**Required work**: In the listing below, find the line holding "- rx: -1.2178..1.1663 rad" and the line holding "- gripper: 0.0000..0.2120". Write out those two lines and all lines between, exactly, and nothing more.

══════════

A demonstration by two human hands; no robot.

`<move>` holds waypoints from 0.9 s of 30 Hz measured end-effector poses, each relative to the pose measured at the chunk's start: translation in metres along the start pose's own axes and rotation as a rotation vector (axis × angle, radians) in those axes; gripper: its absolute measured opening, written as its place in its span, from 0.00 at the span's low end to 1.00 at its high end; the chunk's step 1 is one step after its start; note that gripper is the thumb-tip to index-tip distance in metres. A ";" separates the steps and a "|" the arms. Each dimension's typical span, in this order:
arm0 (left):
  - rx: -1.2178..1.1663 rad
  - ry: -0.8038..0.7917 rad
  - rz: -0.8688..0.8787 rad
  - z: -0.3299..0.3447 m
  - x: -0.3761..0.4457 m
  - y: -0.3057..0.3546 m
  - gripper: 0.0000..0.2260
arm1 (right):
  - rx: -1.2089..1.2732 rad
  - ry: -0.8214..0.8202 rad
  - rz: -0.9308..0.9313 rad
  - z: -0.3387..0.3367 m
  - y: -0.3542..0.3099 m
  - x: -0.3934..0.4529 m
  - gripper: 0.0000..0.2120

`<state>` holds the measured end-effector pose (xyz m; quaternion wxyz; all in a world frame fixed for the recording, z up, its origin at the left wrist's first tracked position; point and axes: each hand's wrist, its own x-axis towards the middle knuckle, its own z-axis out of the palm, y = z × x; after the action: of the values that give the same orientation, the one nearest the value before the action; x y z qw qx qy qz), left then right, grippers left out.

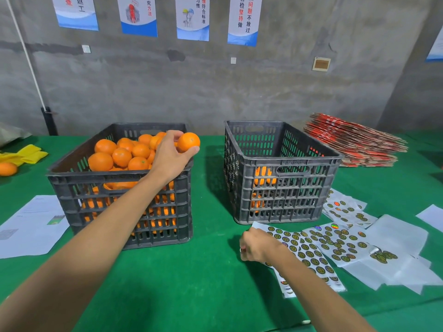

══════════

**Answer area**:
  - rx: -1.2178..1.1663 rad
  - ry: -0.8038..0.7917 rad
  - rz: -0.8688..0.8787 rad
  - z: -0.3299..0.3447 m
  - x: -0.3761..0.4457 m
  - y: -0.3057..0.3546 m
  - gripper: 0.0000..0.2260
arm1 (right):
  - rx: -1.2089..1.2732 rad
  - ry: -0.8214..0.8202 rad
  - rz: -0.9308..0.9313 rad
  - z: -0.3387..0.3367 m
  - y: -0.3542..0.3099 m
  - x: -0.3934..0.4529 m
  - gripper: 0.0000..0.2120

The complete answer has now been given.